🤖 AI Summary
This work addresses the problem of detecting man-in-the-middle attacks in model-free reinforcement learning for cyber-physical systems by proposing a novel detection framework based on extended Bellman residual analysis. The approach introduces a new MDP-based attack model in which the reward function depends on both the current and next states, effectively capturing reward perturbations induced by the attacker’s transition estimation errors. An optimal system identification policy is designed to facilitate detection, and theoretical analysis demonstrates that the required learning time for detection scales linearly with the attacker’s learning time—achieving the information-theoretic lower bound and thus order-optimal detection efficiency. The method remains effective under asynchronous and intermittent attack scenarios, exhibiting high efficiency, robustness, and theoretical optimality across diverse attack patterns.
📝 Abstract
We consider the problem of learning-based man-in-the-middle (MITM) attacks in cyber-physical systems (CPS), and extend our previously proposed Bellman Deviation Detection (BDD) framework for model-free reinforcement learning (RL).

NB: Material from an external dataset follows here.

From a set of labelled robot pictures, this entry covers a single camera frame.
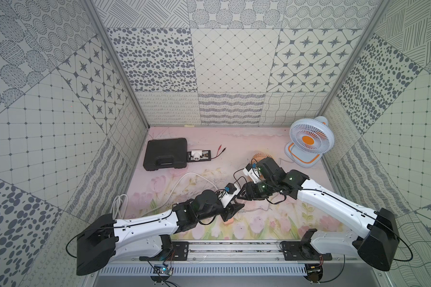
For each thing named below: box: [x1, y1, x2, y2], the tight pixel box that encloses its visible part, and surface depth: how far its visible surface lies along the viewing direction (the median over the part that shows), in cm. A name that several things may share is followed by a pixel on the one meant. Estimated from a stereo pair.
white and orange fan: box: [284, 115, 335, 169], surface depth 90 cm
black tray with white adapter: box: [186, 149, 212, 163], surface depth 105 cm
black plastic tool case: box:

We refine the standard MDP attack model by allowing the reward function to depend on both the current and subsequent states, thereby capturing reward variations induced by errors in the adversary's transition estimate. We also derive an optimal system-identification strategy for the adversary that minimizes detectable value deviations. Further, we prove that the agent's asymptotic learning time required to secure the system scales linearly with the adversary's learning time, and that this matches the optimal lower bound. Hence, the proposed detection scheme is order-optimal in detection efficiency. Finally, we extend the framework to asynchronous and intermittent attack scenarios, where reliable detection is preserved.